I'm not sure what science you are talking about. Air contains oxygen (you breath it). If you use an air pump and make fine bubbles, oxygen will reach its saturation point in the water depending on temperature. Pure oxygen systems do not put any more oxygen in the water than the solubility limit at a given temperature: The same as an air pump. I've been using air pumps for 30+ years and can keep bait alive as well as a pure oxygen system.


----------



## TrueblueTexican (Aug 29, 2005)

*Air content*

Not to split hairs BUT what I breathe --78% nitrogen, 20% oxygen, argon .93%, Co2 .03% and trace gasses -

Aeration does just what it implies it aerates water - you can do this test for yourself -

Take an O2 meter and begin aeration, any increase will be negligible,

Do the same for pure O2 - a marked increase

All US fish haulers use pure O2 at times in conjunction with aeration.

AND no I am not a seller or user of O2 , I find aeration does just fine (except in very hot water/weather)

I just don't buy into claims that aeration does much more than help outgas ammonia a toxic by-product of fish respiration.

The advantage of oxygen is that it cools the water as well as lets you crowd bait in a limited area -

Something simple aeration from atmospheric air can't do -----


----------



## TrueblueTexican (Aug 29, 2005)

*In answer*



kennyw said:


> I've been reading some reviews on the pro air bait system. I'm useing a oxygen system that I purchesed at Boyd's One stop. It works great, but I have to fill the re-fill the bottle now and then.
> My question is this; Is the pro air system as good at keeping bait alive as O2, and do you have to circulate the water in your livewell all the time, or more often than you do with O2 ?
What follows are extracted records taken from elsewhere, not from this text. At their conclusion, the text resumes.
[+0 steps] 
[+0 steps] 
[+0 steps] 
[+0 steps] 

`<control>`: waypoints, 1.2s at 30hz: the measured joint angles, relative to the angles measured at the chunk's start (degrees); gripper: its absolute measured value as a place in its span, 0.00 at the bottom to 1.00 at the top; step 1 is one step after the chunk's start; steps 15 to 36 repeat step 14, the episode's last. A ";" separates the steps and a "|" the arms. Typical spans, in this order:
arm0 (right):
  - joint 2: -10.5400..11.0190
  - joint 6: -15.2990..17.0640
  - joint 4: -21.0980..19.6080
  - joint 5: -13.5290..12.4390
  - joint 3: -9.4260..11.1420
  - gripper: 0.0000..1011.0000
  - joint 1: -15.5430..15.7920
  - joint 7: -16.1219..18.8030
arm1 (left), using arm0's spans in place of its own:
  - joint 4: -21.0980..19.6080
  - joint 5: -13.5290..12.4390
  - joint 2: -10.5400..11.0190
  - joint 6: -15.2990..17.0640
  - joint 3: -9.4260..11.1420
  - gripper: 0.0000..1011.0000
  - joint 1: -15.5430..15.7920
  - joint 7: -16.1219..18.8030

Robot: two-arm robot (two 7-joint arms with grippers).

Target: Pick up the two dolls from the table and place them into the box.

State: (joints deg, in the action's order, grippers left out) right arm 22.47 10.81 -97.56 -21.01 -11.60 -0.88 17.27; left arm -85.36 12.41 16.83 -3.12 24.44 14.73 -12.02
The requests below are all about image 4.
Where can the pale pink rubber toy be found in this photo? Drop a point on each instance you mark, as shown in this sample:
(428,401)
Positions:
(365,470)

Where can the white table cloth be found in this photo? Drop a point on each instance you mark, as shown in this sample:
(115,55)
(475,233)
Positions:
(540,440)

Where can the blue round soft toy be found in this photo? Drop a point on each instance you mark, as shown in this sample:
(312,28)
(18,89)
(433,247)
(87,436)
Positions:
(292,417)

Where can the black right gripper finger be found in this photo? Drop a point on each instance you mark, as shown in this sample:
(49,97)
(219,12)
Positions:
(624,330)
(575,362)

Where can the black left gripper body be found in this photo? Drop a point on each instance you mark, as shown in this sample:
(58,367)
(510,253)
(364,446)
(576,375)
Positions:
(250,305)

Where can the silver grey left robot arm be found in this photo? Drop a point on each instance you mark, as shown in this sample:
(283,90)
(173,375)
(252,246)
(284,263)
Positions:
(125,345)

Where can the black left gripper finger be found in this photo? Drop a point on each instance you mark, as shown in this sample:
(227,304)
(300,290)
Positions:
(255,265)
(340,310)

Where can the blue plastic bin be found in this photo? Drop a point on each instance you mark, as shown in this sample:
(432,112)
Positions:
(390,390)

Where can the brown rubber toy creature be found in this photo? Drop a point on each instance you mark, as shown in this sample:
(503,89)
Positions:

You can save yourself a ton of money and just purchase a couple of 12V.Power bubbles with airstones and they will keep bait alive in 50 gallon containers.

No oxygen needed.

The best designed holding tanks in addition to aeration also filter and return filtered water, what you DON't want in most bait tanks are strong currents in your tank, exception being bait like small tunas and fast swimming bait , thats best left in a raw water pumped tuna tube.


----------



## budda (Jan 15, 2006)

*air stones*

for years i used 12 v. a aieration system that recirculates water..ie.. small jets of water into a cooler for example,switched to 12 v. air stones, great big diffrence.finally learned that the water movement was killing my shrimp,& minnows,,,,,,,,,i switch out the water as few as 2 times a day , or as offten as 4 -6 times a day,yes i use live bait all most all the time , dead shrimp, cut bait , 1/2 crabs...ect. and proud of it. , you cut a filet off a sand trout,or other like fish, and work like a lure,, works reeeeal good on trout.


----------